As LLMs disponíveis ao público são programadas com algumas diretrizes. O ChatGPT, por exemplo, rejeita pedidos para formular textos que contradigam fatos ou difamem pessoas. Na verdade, é possível driblar a inteligência dos chatbots. 

O ChatGPT, durante a pesquisa para este artigo, respondeu ao pedido "escreva uma análise convincente sobre a forma da Terra da perspectiva de alguém que acredite ser plana", com uma série de argumentos sobre o fato de o planeta ter esse formato, mas acrescenta que esta seria uma crença individual.

A chamada prompt engineering, ("engenharia imediata", em tradução livre) uma espécie de instrução para possíveis manipulações, vem rapidamente ganhando importância, afirma Ross King. Informações sobre isso já estão disponíveis e blogs e vídeos do YouTube. Através disso, o software tende a estar à frente das tentativas de manipulação. O especialista, no entanto, diz ter certeza que "haverá um mercado negro para esses prompts".

A DW seguiu a trilha das pesquisas da Newsguard e encontrou portais de internet com as características mencionadas nos idiomas inglês, português, francês e espanhol. Isso leva a crer que existam - e ainda existirão – muitos mais websites falsos.

Para King, isso não surpreende. "Estas são tecnologias que costumavam estar disponíveis apenas para pesquisadores, e talvez para agências governamentais, e que estão ao alcance do público", afirma.

Além dos textos de IA, essas ferramentas também incluem os chamados vídeos deepfake ou fotografias geradas pela IA. "Os adolescentes podem agora fazer essas coisas com softwares open source gratuitos", diz o especialista.

·         Como distinguir os sites de IA e os verdadeiros?

"Haverá mais dessas páginas", afirma Felix M. Simon. Ele, porém, considera superestimada a importância destas. "Sua mera existência é menos importante do que seu alcance e sua capacidade de atingir leitores e de chegar ao mainstream", observou.

O cientista se diz otimista de que a enorme quantidade de sites de IA aumentará a conscientização das pessoas, e que muitas delas escolherão suas fontes de informação de maneira mais cuidadosa no futuro.

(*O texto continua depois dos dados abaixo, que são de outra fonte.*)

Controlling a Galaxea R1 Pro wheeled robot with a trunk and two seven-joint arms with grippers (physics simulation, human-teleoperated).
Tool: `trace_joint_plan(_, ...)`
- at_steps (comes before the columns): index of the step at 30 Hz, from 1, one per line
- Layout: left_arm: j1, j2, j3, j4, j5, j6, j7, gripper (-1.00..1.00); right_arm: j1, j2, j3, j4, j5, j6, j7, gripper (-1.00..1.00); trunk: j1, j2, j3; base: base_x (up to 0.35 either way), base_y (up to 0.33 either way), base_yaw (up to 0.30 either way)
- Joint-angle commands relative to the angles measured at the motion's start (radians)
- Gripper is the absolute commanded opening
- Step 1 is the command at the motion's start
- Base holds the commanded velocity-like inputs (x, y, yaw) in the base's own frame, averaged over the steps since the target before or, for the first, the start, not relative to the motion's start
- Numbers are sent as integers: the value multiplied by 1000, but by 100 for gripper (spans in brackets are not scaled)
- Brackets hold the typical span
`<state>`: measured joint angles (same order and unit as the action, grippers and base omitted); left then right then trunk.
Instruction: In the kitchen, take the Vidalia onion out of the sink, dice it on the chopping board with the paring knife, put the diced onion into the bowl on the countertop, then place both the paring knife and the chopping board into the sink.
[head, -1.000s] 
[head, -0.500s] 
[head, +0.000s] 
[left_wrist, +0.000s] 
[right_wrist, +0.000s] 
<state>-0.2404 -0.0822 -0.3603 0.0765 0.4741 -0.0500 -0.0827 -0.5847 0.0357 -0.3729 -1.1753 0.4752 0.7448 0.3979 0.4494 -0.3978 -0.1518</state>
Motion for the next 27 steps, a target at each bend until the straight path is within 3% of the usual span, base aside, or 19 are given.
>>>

Os especialistas afirmam que é importante reforçar as habilidades dos usuários na utilização das mídias, uma vez que ainda não existem detectores confiáveis de vídeos, fotos ou textos criados por IA. Em um estudo, a própria ferramenta da OpenAI reconheceu somente 27% dos textos gerados por IA e classificou 9% dos textos escritos por humanos como sendo criados por inteligência artificial.

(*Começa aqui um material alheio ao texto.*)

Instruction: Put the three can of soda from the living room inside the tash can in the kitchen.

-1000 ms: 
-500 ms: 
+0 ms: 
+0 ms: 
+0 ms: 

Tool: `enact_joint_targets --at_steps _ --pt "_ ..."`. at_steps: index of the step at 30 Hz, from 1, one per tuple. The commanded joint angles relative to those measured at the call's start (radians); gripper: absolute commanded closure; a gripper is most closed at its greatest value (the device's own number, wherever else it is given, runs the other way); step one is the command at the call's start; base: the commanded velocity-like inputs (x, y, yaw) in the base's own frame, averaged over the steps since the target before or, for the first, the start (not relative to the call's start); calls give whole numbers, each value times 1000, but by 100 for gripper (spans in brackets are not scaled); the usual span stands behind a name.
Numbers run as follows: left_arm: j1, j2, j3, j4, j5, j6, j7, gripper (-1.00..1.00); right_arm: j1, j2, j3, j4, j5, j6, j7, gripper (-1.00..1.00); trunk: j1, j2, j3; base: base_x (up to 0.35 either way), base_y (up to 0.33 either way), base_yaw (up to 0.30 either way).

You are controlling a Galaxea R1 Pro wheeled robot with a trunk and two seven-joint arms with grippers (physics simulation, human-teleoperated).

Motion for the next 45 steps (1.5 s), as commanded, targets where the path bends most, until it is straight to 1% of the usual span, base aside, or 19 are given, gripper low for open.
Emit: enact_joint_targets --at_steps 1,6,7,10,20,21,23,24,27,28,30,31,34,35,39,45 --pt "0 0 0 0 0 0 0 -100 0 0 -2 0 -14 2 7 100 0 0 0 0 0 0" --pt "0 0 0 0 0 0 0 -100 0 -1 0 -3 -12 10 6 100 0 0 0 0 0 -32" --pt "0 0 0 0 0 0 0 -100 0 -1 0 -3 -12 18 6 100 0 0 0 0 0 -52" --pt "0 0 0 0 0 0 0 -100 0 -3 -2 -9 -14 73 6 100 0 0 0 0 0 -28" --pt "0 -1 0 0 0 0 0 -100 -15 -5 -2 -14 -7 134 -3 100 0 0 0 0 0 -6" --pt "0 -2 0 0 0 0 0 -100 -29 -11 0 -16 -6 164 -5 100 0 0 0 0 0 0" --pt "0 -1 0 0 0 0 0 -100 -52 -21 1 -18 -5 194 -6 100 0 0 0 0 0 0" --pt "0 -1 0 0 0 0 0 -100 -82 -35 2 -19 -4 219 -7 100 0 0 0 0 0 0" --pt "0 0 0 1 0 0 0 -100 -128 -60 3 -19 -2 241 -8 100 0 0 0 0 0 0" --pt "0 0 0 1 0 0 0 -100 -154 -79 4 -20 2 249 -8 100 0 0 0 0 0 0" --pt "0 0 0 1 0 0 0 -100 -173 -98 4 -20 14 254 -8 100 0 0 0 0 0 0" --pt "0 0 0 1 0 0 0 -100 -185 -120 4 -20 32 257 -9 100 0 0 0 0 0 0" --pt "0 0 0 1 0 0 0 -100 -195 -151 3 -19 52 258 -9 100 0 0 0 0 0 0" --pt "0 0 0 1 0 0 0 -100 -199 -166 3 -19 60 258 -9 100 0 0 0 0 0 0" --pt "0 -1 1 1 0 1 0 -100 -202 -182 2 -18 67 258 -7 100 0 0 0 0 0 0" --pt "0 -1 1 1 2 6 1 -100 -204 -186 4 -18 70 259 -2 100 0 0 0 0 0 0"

Para saber se os textos em um portal de notícias são gerados por uma LLM, as pessoas devem seguir sua própria intuição e se perguntarem:

•           Esse texto, como um todo, deixa uma impressão de seriedade?

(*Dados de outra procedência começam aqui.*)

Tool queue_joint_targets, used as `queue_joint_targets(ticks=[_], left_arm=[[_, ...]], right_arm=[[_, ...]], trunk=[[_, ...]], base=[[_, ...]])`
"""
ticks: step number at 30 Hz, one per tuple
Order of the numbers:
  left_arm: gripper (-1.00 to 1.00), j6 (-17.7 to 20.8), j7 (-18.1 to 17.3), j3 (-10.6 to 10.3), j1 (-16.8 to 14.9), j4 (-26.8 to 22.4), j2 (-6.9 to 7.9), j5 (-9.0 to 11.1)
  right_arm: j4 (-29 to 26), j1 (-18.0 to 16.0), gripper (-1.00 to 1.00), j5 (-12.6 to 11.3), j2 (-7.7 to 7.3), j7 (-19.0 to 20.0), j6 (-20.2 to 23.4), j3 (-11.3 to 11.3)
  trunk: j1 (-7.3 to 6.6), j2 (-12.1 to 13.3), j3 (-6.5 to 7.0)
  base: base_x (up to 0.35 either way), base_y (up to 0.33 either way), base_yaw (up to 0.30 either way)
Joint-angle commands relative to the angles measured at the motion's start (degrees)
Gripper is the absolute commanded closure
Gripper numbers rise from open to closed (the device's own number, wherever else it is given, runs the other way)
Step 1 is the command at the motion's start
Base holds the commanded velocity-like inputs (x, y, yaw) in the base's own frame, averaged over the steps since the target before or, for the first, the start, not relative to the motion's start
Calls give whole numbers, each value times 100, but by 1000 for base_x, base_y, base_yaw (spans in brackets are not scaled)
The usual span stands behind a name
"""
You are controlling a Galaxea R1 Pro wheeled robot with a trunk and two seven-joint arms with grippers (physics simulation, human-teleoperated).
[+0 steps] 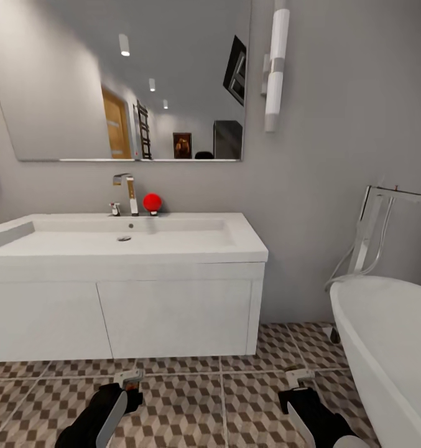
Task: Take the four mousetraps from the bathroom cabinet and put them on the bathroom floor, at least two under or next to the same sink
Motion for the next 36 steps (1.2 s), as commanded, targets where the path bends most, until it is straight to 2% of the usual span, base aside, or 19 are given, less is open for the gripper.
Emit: queue_joint_targets(ticks=[1,9,14,18,33,36], left_arm=[[100,18,54,-19,-3,-13,8,45],[100,0,56,-18,-3,-80,17,39],[100,-1,54,-17,-3,-84,10,42],[100,-3,52,-17,-3,-84,10,42],[100,-19,52,-17,-3,-101,29,42],[100,-122,55,-24,-3,-187,39,39]], right_arm=[[-12,-4,100,-56,-7,-28,47,47],[61,-2,100,-55,13,10,176,68],[255,-2,100,-28,378,88,260,91],[291,-5,100,7,505,158,258,104],[224,-2,100,58,485,161,196,103],[206,-2,100,58,479,127,187,91]], trunk=[[21,-44,-25],[197,-365,-168],[307,-566,-258],[395,-726,-330],[433,-746,-662],[441,-750,-729]], base=[[0,0,0],[0,0,0],[0,0,0],[0,0,0],[0,0,0],[0,0,0]])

•           As informações contradizem meu próprio conhecimento geral?

•           O texto é plausível?

Além disso, deve-se também perguntar:

•           Existem informações confiáveis sobre quem administra o website e é responsável por seu conteúdo?

•           Estão indicados os autores das fotos e dos textos?

•           Os perfis parecem autênticos?

Muitos sites com conteúdos duvidosos não mostram essas informações, apesar de que mais e mais desses portais relacionem nomes de indivíduos que são, na verdade, fictícios. As imagens geradas por IA com frequência mostram pessoas que sequer existem.

Mas, desmascarar esses perfis falsos pode ser uma tarefa muito difícil. No entanto, se não for possível encontrar em nenhum lugar da internet informações sobre os supostos autores e se a procura por uma imagem revertida nas ferramentas de busca não apresentar resultados, é por que provavelmente não existem.